Vragen van het lid Arib (PvdA) aan de minister van Veiligheid en Justitie over het bericht dat Nederland mensenhandel in stand houdt (ingezonden 3 oktober 2011).

Vraag 1

Heeft u kennisgenomen van het bericht dat Nederland mensenhandel in stand houdt?1 Herinnert u zich de antwoorden op de vragen van het lid Arib (5 juli 2011) over de aangiftebereidheid van slachtoffers van mensenhandel en die van het lid Arib over de het hoge aantal vrijspraken in zaken tegen loverboys (31 augustus 2011)?2

Vraag 2

Hoe beoordeelt u het in het genoemde bericht gestelde dat de manier waarop de Nederlandse rechtstaat omgaat met mensenhandelaren ertoe leidt dat zij ongestoord hun gang kunnen gaan: straffen zijn te laag, hulpverleningsinstanties werken langs elkaar heen en vrouwen worden niet serieus genomen?

Vraag 3

Is het waar dat bijna 40 procent van de veroordeelde mensenhandelaren na minder dan een jaar cel vrij komt?
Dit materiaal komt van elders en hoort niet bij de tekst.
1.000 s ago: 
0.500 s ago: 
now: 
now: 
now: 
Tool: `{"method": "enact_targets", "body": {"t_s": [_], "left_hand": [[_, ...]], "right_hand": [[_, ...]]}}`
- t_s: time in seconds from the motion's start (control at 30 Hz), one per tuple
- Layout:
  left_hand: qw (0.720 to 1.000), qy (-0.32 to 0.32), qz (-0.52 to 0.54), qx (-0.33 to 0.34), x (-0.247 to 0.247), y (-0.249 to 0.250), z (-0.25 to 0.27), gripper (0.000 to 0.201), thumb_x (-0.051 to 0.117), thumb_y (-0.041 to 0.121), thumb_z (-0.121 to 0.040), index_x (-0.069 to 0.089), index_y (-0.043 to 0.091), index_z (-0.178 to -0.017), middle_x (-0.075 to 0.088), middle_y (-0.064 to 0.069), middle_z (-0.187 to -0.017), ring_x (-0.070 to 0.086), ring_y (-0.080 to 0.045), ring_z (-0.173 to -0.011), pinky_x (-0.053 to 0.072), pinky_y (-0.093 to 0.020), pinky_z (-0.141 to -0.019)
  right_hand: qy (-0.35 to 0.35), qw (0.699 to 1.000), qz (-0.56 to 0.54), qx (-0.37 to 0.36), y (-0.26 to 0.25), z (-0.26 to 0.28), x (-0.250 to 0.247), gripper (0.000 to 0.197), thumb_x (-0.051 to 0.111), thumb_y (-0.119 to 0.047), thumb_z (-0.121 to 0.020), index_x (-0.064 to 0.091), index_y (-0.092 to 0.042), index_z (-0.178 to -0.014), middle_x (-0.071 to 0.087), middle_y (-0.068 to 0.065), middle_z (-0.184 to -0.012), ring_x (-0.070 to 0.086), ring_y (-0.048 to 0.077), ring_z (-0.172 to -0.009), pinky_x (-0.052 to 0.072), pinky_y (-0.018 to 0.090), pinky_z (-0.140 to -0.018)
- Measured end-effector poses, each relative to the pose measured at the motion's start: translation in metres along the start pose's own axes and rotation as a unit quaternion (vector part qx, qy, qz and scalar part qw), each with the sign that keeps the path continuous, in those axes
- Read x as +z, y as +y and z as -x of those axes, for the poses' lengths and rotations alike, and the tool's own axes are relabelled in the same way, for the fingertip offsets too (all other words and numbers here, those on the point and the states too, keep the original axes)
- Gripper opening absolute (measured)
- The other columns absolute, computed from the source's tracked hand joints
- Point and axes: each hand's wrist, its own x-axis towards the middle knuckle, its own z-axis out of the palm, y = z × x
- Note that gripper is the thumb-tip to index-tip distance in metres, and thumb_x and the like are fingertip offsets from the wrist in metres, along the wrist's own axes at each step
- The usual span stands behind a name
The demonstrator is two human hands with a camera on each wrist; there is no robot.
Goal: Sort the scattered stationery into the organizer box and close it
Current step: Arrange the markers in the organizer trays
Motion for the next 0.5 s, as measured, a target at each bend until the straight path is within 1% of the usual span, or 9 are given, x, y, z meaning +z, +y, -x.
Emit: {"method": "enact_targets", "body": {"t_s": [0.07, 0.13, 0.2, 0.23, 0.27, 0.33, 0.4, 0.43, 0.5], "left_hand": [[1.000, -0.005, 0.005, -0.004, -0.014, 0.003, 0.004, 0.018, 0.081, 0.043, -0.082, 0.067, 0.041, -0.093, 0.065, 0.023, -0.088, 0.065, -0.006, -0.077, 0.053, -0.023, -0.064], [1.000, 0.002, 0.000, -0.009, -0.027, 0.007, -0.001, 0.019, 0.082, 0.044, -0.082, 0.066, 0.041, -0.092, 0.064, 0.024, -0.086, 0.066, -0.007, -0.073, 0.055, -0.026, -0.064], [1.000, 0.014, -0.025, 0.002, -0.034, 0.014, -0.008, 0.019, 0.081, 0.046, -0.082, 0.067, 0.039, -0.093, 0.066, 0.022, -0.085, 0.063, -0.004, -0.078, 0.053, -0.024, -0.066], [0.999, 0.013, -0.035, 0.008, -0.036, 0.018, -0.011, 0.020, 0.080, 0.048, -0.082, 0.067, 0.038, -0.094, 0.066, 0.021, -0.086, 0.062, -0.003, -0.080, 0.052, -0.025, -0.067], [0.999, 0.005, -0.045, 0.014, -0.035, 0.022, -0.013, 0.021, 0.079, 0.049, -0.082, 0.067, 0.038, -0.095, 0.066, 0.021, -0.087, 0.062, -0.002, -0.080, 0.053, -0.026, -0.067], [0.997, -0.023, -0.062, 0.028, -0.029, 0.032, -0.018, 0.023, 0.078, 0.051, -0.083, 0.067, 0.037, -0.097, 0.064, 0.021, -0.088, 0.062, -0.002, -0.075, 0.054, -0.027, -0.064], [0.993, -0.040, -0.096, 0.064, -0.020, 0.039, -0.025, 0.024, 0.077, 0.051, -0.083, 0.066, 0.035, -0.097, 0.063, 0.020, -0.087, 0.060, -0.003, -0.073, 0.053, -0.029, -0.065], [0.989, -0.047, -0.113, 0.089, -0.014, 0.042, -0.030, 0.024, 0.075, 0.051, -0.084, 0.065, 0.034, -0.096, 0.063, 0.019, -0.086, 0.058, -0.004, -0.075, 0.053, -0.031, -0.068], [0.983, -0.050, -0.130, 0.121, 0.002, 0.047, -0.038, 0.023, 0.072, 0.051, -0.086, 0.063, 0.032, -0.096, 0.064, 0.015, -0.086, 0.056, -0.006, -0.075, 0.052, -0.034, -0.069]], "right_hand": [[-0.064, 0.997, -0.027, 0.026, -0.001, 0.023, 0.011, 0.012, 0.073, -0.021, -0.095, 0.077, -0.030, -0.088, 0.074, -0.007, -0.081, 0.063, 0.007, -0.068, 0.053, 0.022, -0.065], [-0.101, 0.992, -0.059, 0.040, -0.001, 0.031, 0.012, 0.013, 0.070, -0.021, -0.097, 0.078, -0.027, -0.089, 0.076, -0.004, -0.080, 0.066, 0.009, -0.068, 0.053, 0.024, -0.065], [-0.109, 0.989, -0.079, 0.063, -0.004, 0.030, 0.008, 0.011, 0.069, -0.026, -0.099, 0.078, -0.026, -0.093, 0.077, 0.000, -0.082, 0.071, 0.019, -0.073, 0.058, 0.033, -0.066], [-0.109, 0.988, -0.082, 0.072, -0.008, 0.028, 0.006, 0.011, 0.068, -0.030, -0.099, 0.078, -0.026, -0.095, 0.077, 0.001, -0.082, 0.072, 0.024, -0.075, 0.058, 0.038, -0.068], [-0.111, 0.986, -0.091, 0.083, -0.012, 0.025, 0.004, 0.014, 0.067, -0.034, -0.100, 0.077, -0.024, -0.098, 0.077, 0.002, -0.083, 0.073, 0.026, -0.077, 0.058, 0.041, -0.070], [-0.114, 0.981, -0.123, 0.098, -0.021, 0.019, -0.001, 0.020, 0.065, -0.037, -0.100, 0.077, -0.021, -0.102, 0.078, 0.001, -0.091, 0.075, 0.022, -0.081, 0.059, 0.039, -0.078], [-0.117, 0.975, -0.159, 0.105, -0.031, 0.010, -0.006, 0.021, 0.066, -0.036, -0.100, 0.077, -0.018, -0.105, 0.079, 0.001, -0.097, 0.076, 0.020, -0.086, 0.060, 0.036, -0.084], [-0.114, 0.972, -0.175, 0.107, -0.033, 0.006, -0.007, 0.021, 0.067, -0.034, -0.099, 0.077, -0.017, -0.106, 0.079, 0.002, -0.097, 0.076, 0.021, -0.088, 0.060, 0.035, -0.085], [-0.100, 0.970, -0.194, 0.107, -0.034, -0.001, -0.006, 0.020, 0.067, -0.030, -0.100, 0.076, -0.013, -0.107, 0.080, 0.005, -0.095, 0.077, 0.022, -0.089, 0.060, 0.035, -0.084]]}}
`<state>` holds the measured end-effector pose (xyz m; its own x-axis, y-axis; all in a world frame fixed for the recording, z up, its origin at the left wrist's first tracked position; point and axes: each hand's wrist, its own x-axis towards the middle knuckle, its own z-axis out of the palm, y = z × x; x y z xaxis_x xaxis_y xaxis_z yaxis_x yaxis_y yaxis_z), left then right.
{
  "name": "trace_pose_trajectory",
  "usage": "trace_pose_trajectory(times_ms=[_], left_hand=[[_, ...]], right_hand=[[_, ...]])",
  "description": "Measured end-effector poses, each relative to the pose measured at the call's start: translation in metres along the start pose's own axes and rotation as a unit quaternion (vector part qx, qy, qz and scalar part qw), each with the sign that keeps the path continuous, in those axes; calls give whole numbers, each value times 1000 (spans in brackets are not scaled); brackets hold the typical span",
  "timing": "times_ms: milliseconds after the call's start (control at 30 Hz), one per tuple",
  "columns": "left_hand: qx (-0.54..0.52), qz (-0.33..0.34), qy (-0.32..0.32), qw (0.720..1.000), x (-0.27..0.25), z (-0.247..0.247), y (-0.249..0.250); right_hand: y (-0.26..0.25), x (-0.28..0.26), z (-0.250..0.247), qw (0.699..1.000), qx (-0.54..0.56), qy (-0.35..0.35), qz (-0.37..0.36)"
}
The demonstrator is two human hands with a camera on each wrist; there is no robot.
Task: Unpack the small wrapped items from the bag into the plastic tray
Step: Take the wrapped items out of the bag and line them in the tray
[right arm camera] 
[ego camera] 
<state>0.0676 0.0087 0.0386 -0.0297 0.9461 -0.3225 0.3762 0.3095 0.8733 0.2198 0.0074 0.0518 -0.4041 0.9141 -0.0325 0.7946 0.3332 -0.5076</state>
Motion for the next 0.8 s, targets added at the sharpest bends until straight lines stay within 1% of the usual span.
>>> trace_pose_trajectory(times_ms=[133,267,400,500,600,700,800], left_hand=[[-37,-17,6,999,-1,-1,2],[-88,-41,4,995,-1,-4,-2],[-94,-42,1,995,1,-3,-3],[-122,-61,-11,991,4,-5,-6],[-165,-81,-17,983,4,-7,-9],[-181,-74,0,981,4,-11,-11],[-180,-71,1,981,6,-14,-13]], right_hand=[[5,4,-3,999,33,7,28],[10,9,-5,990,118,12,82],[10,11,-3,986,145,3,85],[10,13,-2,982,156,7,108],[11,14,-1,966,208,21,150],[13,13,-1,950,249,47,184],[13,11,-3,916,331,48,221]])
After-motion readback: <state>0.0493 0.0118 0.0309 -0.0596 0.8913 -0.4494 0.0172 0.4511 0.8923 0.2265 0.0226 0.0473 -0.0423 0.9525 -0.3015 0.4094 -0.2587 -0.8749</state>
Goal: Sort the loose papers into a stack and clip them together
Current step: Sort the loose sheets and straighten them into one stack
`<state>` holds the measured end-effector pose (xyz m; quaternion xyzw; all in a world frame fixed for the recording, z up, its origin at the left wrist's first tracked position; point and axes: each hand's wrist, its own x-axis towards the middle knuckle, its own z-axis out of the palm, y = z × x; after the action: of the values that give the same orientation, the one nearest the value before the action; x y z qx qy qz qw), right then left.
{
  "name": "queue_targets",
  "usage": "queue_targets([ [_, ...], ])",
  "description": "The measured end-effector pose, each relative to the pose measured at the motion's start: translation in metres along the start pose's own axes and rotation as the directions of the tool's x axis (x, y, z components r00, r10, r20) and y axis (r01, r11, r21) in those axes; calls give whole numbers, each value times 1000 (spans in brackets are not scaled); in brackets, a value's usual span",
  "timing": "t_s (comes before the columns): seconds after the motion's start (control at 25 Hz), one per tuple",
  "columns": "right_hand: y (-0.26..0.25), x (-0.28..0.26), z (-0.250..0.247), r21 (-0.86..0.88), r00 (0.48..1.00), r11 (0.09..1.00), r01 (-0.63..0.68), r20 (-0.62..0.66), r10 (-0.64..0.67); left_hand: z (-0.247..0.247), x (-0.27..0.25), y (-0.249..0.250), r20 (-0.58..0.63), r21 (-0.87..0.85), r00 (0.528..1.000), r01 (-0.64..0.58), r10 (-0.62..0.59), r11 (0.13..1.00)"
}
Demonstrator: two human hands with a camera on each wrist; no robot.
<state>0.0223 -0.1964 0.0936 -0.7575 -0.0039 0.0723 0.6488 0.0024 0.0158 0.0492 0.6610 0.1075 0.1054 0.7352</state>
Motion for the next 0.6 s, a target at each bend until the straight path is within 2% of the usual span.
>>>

Zo ja, betreft dit vonnissen in het kader van artikel 273f wetboek van strafrecht? Zo ja, heeft dit te maken met problemen ten aanzien van de bewijslast? Zo nee, wat is de gemiddelde strafmaat dienaangaande?

Vraag 4

Heeft u een indicatie hoeveel een mensenhandelaar met zijn criminele activiteiten verdient? Is de schatting zoals die in het artikel staat een reële schatting? Wat doet u specifiek ten aanzien van mensenhandelaren om hun crimineel vermogen te ontnemen?

Vraag 5

Welke maatregelen zijn tot op heden genomen en welke gaat u op korte termijn nemen om te voorkomen dat schokkende incidenten zoals Saban B. in de toekomst kunnen worden voorkomen?


X Noot
1

Nu.nl, «Nederland houdt mensenhandel in stand», 27 september 2011.

X Noot
2

Aanhangsel Handelingen, vergaderjaar 2010–2011, nr. 3060.

Aanhangsel Handelingen, vergaderjaar 2010–2011, nr. 3464.